Task directions. Write out every record below exactly as it appears.

Records supplied.
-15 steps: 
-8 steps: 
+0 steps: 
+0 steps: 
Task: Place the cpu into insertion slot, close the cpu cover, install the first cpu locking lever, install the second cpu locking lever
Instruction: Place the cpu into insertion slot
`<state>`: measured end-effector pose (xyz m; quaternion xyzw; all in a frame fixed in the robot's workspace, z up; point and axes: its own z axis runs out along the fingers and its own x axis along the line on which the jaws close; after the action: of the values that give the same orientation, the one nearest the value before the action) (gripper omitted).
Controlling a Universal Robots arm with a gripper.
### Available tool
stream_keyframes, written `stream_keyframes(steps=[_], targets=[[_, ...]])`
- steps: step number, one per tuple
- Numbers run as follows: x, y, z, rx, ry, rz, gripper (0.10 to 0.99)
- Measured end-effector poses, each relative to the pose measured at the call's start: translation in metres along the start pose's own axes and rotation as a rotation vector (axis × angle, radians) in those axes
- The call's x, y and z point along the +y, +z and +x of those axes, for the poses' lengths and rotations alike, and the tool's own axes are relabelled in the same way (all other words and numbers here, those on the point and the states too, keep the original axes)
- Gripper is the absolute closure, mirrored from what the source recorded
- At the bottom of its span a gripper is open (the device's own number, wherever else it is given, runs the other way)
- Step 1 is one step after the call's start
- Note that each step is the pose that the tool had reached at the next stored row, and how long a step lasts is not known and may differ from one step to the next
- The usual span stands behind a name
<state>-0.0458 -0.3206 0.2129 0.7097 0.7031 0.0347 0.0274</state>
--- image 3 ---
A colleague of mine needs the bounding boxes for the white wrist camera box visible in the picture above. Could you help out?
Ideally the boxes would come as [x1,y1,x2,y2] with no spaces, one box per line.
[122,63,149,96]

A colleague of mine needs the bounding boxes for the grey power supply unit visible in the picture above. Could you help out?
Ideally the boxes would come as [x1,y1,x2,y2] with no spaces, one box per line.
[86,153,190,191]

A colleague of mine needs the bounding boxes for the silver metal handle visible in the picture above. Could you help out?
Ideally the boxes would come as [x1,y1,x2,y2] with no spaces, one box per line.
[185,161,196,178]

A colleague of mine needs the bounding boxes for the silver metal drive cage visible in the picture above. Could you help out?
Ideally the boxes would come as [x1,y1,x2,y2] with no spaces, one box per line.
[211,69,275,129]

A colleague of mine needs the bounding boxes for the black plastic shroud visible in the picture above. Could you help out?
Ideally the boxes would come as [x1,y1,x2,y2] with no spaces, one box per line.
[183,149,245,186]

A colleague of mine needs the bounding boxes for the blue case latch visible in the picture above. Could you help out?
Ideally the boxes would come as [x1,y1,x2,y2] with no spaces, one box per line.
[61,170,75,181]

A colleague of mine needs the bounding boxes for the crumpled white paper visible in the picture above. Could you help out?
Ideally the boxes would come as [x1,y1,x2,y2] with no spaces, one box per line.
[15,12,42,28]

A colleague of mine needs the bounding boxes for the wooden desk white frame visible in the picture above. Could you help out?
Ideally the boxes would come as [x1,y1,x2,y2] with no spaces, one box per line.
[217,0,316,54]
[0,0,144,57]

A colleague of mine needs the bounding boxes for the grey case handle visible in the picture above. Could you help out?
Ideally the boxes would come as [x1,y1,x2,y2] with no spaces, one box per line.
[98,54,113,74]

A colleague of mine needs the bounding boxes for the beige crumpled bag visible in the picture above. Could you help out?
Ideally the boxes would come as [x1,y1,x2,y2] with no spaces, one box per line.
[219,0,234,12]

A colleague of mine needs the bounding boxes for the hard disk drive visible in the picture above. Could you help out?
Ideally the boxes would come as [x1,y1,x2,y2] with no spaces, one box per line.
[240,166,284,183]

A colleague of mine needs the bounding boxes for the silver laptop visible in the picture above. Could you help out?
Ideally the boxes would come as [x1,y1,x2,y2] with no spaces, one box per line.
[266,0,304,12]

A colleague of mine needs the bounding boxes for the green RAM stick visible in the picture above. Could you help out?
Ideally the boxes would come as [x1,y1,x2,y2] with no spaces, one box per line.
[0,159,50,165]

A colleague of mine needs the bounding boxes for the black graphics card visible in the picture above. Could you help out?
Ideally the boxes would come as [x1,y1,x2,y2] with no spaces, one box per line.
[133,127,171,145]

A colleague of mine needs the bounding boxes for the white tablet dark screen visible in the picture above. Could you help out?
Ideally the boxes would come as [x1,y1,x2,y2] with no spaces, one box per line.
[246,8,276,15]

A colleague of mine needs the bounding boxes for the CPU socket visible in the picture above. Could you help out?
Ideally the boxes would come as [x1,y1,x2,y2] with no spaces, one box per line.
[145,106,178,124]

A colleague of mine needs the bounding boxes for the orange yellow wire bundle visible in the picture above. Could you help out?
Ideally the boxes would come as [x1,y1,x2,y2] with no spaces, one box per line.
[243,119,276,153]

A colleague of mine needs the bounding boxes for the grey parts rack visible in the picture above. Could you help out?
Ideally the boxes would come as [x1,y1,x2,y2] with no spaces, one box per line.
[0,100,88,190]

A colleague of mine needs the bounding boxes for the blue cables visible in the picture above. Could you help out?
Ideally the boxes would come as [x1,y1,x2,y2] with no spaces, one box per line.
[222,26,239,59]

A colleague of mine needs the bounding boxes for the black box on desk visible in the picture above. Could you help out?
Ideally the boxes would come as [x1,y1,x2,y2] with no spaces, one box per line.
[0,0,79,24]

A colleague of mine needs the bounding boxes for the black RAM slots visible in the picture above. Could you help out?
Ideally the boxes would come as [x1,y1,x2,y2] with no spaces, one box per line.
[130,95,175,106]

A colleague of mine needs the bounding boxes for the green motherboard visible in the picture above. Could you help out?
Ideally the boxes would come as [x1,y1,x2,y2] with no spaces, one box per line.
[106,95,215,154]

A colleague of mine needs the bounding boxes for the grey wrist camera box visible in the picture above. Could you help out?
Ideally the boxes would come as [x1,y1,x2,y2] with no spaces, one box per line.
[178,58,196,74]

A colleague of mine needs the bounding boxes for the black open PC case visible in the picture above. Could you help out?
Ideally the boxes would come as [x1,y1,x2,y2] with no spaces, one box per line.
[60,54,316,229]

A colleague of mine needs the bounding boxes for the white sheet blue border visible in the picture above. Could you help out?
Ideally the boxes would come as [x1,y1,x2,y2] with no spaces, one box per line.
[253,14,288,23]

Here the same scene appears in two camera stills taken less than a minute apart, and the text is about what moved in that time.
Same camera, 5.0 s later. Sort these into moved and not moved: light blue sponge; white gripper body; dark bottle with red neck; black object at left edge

Exercise response.
-15 steps: 
-8 steps: 
+0 steps: 
+0 steps: 
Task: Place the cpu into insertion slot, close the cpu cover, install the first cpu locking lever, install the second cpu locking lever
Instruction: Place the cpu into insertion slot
`<state>`: measured end-effector pose (xyz m; quaternion xyzw; all in a frame fixed in the robot's workspace, z up; point and axes: its own z axis runs out along the fingers and its own x axis along the line on which the jaws close; after the action: of the values that give the same orientation, the one nearest the value before the action) (gripper omitted).
Controlling a Universal Robots arm with a gripper.
### Available tool
stream_keyframes, written `stream_keyframes(steps=[_], targets=[[_, ...]])`
- steps: step number, one per tuple
- Numbers run as follows: x, y, z, rx, ry, rz, gripper (0.10 to 0.99)
- Measured end-effector poses, each relative to the pose measured at the call's start: translation in metres along the start pose's own axes and rotation as a rotation vector (axis × angle, radians) in those axes
- The call's x, y and z point along the +y, +z and +x of those axes, for the poses' lengths and rotations alike, and the tool's own axes are relabelled in the same way (all other words and numbers here, those on the point and the states too, keep the original axes)
- Gripper is the absolute closure, mirrored from what the source recorded
- At the bottom of its span a gripper is open (the device's own number, wherever else it is given, runs the other way)
- Step 1 is one step after the call's start
- Note that each step is the pose that the tool had reached at the next stored row, and how long a step lasts is not known and may differ from one step to the next
- The usual span stands behind a name
<state>-0.0458 -0.3206 0.2129 0.7097 0.7031 0.0347 0.0274</state>
--- image 3 ---
A colleague of mine needs the bounding boxes for the white wrist camera box visible in the picture above. Could you help out?
Ideally the boxes would come as [x1,y1,x2,y2] with no spaces, one box per line.
[122,63,149,96]

A colleague of mine needs the bounding boxes for the grey power supply unit visible in the picture above. Could you help out?
Ideally the boxes would come as [x1,y1,x2,y2] with no spaces, one box per line.
[86,153,190,191]

A colleague of mine needs the bounding boxes for the silver metal handle visible in the picture above. Could you help out?
Ideally the boxes would come as [x1,y1,x2,y2] with no spaces, one box per line.
[185,161,196,178]

A colleague of mine needs the bounding boxes for the silver metal drive cage visible in the picture above. Could you help out?
Ideally the boxes would come as [x1,y1,x2,y2] with no spaces, one box per line.
[211,69,275,129]

A colleague of mine needs the bounding boxes for the black plastic shroud visible in the picture above. Could you help out?
Ideally the boxes would come as [x1,y1,x2,y2] with no spaces, one box per line.
[183,149,245,186]

A colleague of mine needs the bounding boxes for the blue case latch visible in the picture above. Could you help out?
Ideally the boxes would come as [x1,y1,x2,y2] with no spaces, one box per line.
[61,170,75,181]

A colleague of mine needs the bounding boxes for the crumpled white paper visible in the picture above. Could you help out?
Ideally the boxes would come as [x1,y1,x2,y2] with no spaces, one box per line.
[15,12,42,28]

A colleague of mine needs the bounding boxes for the wooden desk white frame visible in the picture above. Could you help out?
Ideally the boxes would come as [x1,y1,x2,y2] with no spaces, one box per line.
[217,0,316,54]
[0,0,144,57]

A colleague of mine needs the bounding boxes for the grey case handle visible in the picture above. Could you help out?
Ideally the boxes would come as [x1,y1,x2,y2] with no spaces, one box per line.
[98,54,113,74]

A colleague of mine needs the bounding boxes for the beige crumpled bag visible in the picture above. Could you help out?
Ideally the boxes would come as [x1,y1,x2,y2] with no spaces, one box per line.
[219,0,234,12]

A colleague of mine needs the bounding boxes for the hard disk drive visible in the picture above. Could you help out?
Ideally the boxes would come as [x1,y1,x2,y2] with no spaces, one box per line.
[240,166,284,183]

A colleague of mine needs the bounding boxes for the silver laptop visible in the picture above. Could you help out?
Ideally the boxes would come as [x1,y1,x2,y2] with no spaces, one box per line.
[266,0,304,12]

A colleague of mine needs the bounding boxes for the green RAM stick visible in the picture above. Could you help out?
Ideally the boxes would come as [x1,y1,x2,y2] with no spaces, one box per line.
[0,159,50,165]

A colleague of mine needs the bounding boxes for the black graphics card visible in the picture above. Could you help out?
Ideally the boxes would come as [x1,y1,x2,y2] with no spaces, one box per line.
[133,127,171,145]

A colleague of mine needs the bounding boxes for the white tablet dark screen visible in the picture above. Could you help out?
Ideally the boxes would come as [x1,y1,x2,y2] with no spaces, one box per line.
[246,8,276,15]

A colleague of mine needs the bounding boxes for the CPU socket visible in the picture above. Could you help out?
Ideally the boxes would come as [x1,y1,x2,y2] with no spaces, one box per line.
[145,106,178,124]

A colleague of mine needs the bounding boxes for the orange yellow wire bundle visible in the picture above. Could you help out?
Ideally the boxes would come as [x1,y1,x2,y2] with no spaces, one box per line.
[243,119,276,153]

A colleague of mine needs the bounding boxes for the grey parts rack visible in the picture above. Could you help out?
Ideally the boxes would come as [x1,y1,x2,y2] with no spaces, one box per line.
[0,100,88,190]

A colleague of mine needs the bounding boxes for the blue cables visible in the picture above. Could you help out?
Ideally the boxes would come as [x1,y1,x2,y2] with no spaces, one box per line.
[222,26,239,59]

A colleague of mine needs the bounding boxes for the black box on desk visible in the picture above. Could you help out?
Ideally the boxes would come as [x1,y1,x2,y2] with no spaces, one box per line.
[0,0,79,24]

A colleague of mine needs the bounding boxes for the black RAM slots visible in the picture above. Could you help out?
Ideally the boxes would come as [x1,y1,x2,y2] with no spaces, one box per line.
[130,95,175,106]

A colleague of mine needs the bounding boxes for the green motherboard visible in the picture above. Could you help out?
Ideally the boxes would come as [x1,y1,x2,y2] with no spaces, one box per line.
[106,95,215,154]

A colleague of mine needs the bounding boxes for the grey wrist camera box visible in the picture above. Could you help out?
Ideally the boxes would come as [x1,y1,x2,y2] with no spaces, one box per line.
[178,58,196,74]

A colleague of mine needs the bounding boxes for the black open PC case visible in the picture above. Could you help out?
Ideally the boxes would come as [x1,y1,x2,y2] with no spaces, one box per line.
[60,54,316,229]

A colleague of mine needs the bounding boxes for the white sheet blue border visible in the picture above. Could you help out?
Ideally the boxes would come as [x1,y1,x2,y2] with no spaces, one box per line.
[253,14,288,23]

Here the same scene appears in two camera stills taken less than a minute apart, and the text is about what moved in that time.
Same camera, 5.0 s later. Sort these into moved and not moved: light blue sponge; white gripper body; dark bottle with red neck; black object at left edge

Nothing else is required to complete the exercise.